Mais, tout en accueillant les ennemis d’el-Assad à Moscou et en déplorant l’usage de la violence, les Russes pressent Damas d’engager des réformes politiques.

Dans le même temps, au Conseil de sécurité, ils mettent leur veto à une résolution condamnant la répression en Syrie. L’approche de la Chine est sensiblement la même: Pékin exige des réformes de Damas, mais discute aussi bien avec le gouvernement syrien qu’avec l’opposition, et refuse de voter des sanctions contre la Syrie.

Pékin a proclamé «son soutien au peuple syrien». Cependant, il y a une énorme différence entre cette position officielle et l’attitude adoptée par les gouvernements occidentaux.

Pour ces derniers, ce soutien se traduit par un engagement effectif qui n’exclut pas, en principe, l’utilisation de la force. Le «soutien» des Chinois se limite à laisser les Syriens régler leurs problèmes entre eux sans intervention extérieure, et reconnaître à la fin le choix du peuple –comme Pékin a fini par le faire en Libye.

Comme la Chine, la Russie est contre toute forme d’ingérence militaire dans les affaires internes d’un pays, que ce soit au nom de l’urgence humanitaire ou de la démocratie.

Mais Pékin et Moscou ne s’inquiètent pas seulement de leur propre sécurité. La Libye leur a démontré que, sous la pression d’une opinion publique soucieuse des droits de l’homme (bien sûr inexistante en Russie et en Chine), les pays occidentaux peuvent se retrouver engagés dans des guerres civiles étrangères à l’issue incertaine.

Cependant, si la Libye est un pays d’importance secondaire d’un point de vue stratégique, ce n’est pas le cas de la Syrie. Les Chinois, et même les Russes (qui ont pourtant de meilleurs services secrets), n’ont aucune idée de ce qui se passera quand le régime de Bachar el-Assad tombera.

Une guerre civile en Syrie ferait paraître la situation en Libye bien inoffensive. Car, pour les Russes et les Chinois, un tel conflit mènerait plus sûrement aux violences sectaires et au radicalisme religieux qu’à une démocratie et un État de droit.

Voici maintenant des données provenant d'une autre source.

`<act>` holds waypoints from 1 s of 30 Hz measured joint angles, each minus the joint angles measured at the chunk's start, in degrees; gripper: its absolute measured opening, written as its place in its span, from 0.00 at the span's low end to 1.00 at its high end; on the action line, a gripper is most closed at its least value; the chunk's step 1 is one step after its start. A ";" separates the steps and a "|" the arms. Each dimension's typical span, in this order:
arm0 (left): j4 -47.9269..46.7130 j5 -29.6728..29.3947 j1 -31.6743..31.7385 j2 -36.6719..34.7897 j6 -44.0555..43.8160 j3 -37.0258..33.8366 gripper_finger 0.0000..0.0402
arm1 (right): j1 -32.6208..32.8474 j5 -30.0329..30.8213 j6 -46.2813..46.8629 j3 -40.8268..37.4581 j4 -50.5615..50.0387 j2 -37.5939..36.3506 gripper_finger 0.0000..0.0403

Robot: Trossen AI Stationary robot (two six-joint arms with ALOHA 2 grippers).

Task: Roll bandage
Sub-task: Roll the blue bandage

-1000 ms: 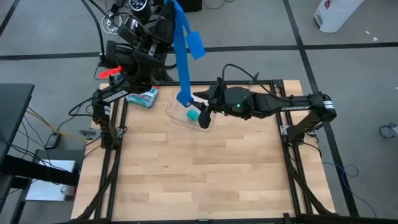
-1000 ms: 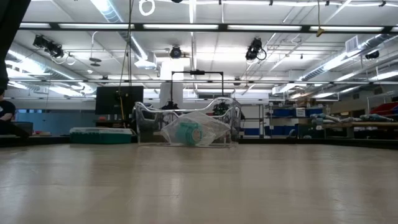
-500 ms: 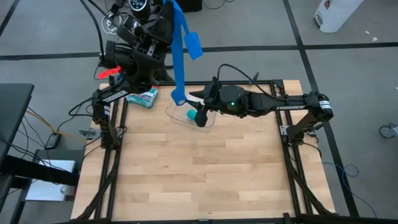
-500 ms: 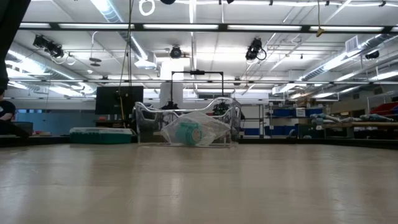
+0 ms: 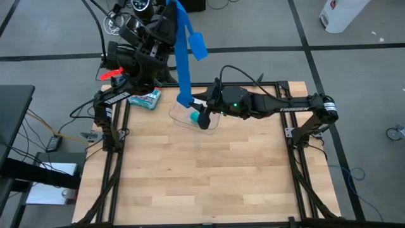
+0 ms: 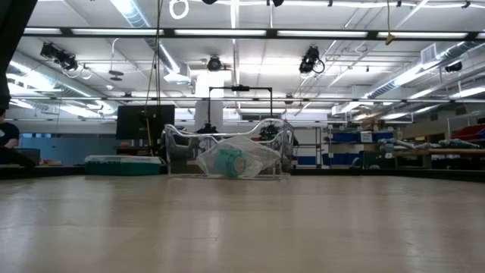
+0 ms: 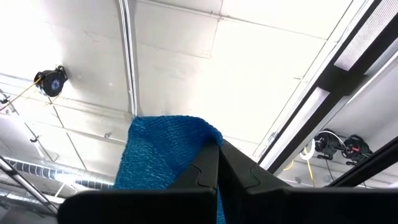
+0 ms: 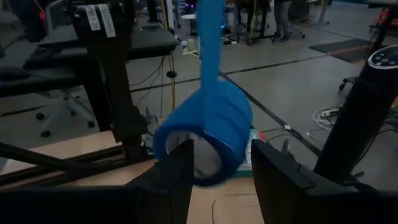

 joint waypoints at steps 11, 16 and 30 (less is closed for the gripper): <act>-0.20 0.11 -0.35 0.00 -0.02 0.00 0.01 | -0.77 -0.04 -0.42 0.00 0.07 0.00 0.34; -0.23 0.10 -0.35 0.00 -0.02 0.00 0.01 | -1.15 -3.48 0.06 0.00 0.07 0.00 0.06; -7.76 6.26 1.64 -3.28 -0.11 0.07 0.01 | -6.40 -17.73 7.69 -0.02 -10.84 -7.34 0.00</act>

Une guerre civile en Syrie affecterait les pays limitrophes

La Syrie étant située en plein cœur de la région, une guerre civile affecterait les pays limitrophes (en particulier le Liban et Israël) et attirerait des groupes régionaux comme le Hezbollah et le Hamas. Dans ces conditions, les Russes, qui s’inquiètent de l’extrémisme islamiste en Asie centrale et dans le Caucase du Nord, et les Chinois, qui importent la majorité de leur pétrole du Moyen-Orient, voient forcément d’un mauvais œil l’effondrement de la Syrie.

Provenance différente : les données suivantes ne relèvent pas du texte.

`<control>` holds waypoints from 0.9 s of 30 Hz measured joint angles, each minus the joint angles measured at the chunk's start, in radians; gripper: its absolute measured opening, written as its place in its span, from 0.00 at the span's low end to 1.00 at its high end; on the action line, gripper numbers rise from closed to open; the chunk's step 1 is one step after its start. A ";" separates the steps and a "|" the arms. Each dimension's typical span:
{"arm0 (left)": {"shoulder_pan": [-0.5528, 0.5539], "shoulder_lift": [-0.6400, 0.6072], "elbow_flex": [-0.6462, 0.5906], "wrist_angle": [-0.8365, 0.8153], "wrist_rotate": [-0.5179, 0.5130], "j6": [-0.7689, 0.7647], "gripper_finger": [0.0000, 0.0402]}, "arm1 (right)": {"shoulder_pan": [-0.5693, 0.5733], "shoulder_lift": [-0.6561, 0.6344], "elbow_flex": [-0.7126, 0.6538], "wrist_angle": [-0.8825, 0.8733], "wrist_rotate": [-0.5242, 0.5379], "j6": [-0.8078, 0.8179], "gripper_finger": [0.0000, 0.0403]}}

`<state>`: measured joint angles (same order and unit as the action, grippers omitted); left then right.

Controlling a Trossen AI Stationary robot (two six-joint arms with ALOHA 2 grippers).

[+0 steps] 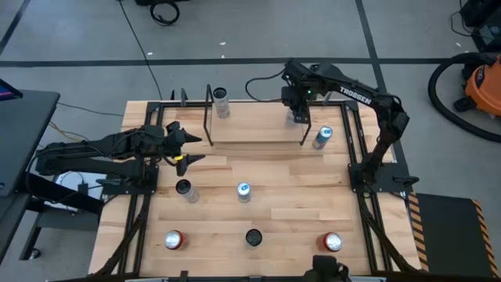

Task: Place canned beverage on shelf
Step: Put the top white blue soda can on the shelf

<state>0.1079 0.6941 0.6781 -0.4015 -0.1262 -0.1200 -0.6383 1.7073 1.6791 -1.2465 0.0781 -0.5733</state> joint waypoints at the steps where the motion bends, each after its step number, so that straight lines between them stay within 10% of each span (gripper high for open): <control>1: 0.000 0.000 0.000 0.000 0.000 0.000 0.78 | -0.011 0.000 0.000 0.008 -0.006 -0.018 0.69; 27: 0.000 0.000 0.000 0.000 0.000 -0.005 0.78 | -0.102 0.003 -0.002 0.070 -0.153 -0.207 0.70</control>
<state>0.1078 0.6938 0.6781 -0.4011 -0.1264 -0.1246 -0.7407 1.7103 1.6772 -1.1767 -0.0748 -0.7802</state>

En théorie, mettre la pression sur Damas tout en facilitant le dialogue inter-syrien devrait éviter le pire. En réalité, cependant, Moscou et Pékin estiment sûrement que l’Occident a fait une croix sur el-Assad et se prépare à un changement de régime. De leur point de vue, les sanctions participent donc à l’escalade et devront être suivies par des mesures encore plus énergiques, comme la démonstration vient d’en être faite en Libye.

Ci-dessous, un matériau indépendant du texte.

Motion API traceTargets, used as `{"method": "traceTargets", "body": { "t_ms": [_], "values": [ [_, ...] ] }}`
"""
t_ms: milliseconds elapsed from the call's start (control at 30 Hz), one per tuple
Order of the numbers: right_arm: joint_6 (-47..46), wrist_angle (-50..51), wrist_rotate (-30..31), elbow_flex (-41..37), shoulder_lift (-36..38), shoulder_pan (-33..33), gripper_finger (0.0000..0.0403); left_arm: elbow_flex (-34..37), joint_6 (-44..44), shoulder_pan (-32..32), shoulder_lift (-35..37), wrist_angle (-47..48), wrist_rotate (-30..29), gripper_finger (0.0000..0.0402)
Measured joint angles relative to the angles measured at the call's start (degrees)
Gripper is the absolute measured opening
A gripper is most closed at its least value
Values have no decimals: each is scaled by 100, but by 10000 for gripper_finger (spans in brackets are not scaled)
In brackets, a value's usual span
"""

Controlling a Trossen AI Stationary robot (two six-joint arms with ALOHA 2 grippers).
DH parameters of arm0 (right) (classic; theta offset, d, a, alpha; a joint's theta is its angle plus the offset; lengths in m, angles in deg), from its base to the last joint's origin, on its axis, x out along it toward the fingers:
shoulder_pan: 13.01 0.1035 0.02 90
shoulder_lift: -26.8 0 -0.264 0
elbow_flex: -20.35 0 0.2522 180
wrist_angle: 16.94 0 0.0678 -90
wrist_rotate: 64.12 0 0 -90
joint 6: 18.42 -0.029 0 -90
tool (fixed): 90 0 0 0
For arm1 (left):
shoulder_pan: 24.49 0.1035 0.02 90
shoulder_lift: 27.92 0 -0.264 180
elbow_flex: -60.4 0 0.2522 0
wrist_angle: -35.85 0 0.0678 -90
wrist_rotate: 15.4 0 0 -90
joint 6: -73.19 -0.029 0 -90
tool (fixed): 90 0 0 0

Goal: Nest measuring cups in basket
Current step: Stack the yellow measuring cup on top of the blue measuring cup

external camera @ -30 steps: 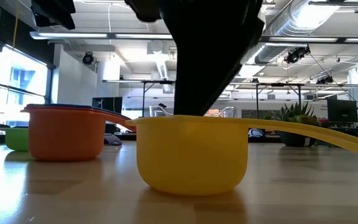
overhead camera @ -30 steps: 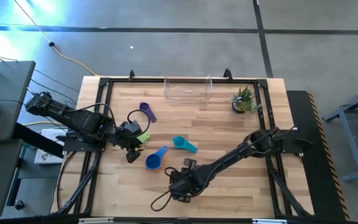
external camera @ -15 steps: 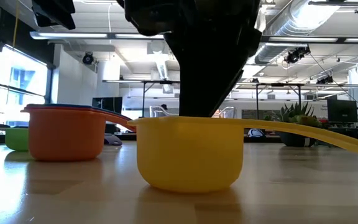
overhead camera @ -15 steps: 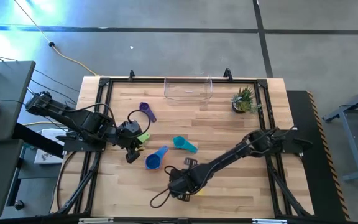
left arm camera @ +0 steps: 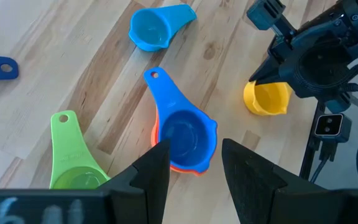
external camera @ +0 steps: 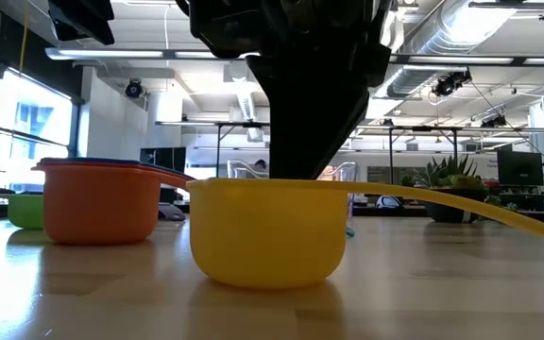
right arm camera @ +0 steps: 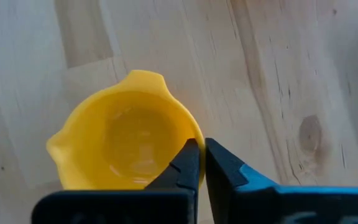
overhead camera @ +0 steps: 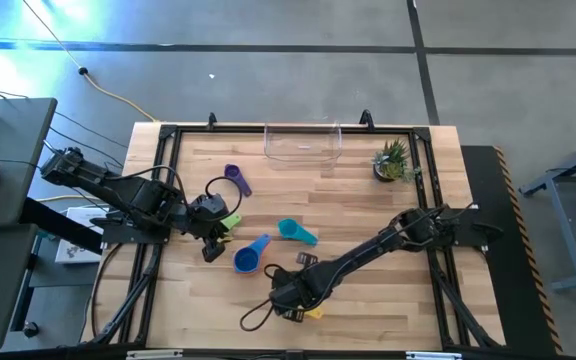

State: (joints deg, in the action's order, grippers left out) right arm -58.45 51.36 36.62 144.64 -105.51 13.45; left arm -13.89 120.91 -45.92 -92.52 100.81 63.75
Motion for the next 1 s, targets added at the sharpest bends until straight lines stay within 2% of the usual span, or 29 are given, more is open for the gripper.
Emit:
{"method": "traceTargets", "body": {
  "t_ms": [200,400,633,767,1000],
  "values": [
    [42,-10,-12,0,71,-74,2,0,2,0,2,0,177,138],
    [44,-11,300,0,306,-151,1,0,2,0,0,79,298,138],
    [42,18,583,5,559,-198,1,2,0,104,-85,608,-308,138],
    [0,128,725,42,706,-214,0,2,-150,282,-174,584,-335,138],
    [317,1073,1187,805,734,-279,0,4,-639,771,-578,551,-330,138]
  ]
}}
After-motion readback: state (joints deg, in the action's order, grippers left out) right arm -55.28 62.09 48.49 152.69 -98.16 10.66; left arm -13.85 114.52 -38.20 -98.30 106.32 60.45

La position de la Chine et de la Russie vis-à-vis de la Syrie diffère de celle des Etats-Unis et de l’Europe pour deux raisons très simples. Premièrement, pour Moscou et Pékin, intervenir dans un conflit interne à un pays n’est ni sage ni utile.

Deuxièmement, la chute du régime d’el-Assad fait partie d’une stratégie anti-iranienne qui, pour eux, ne présente aucun intérêt immédiat. De toute façon, les Chinois et les Russes doutent de l’existence d’une quelconque stratégie. Pour eux, les Américains et leurs alliés ont été pris au dépourvu par les révoltes arabes et agissent sans aucune vision à long terme.

Ces inquiétudes sont au moins en partie justifiées. Pourtant, Moscou et Pékin doivent admettre que la critique est aisée, mais l’art du leadership, difficile. La Russie convoite ce leadership, et la Chine ne pourra plus refuser de l’assumer longtemps. Or un leadership international moderne nécessite de proposer des alternatives réalistes, de s’ouvrir aux autres et d’arriver au consensus. Dire non, ça ne suffit pas.

Dmitri Trenin

Il dirige le bureau moscovite de la Fondation Carnegie pour la paix internationale. Son dernier essai, Post-Imperium: A Eurasian Story, a été publié récemment par la Fondation Carnegie.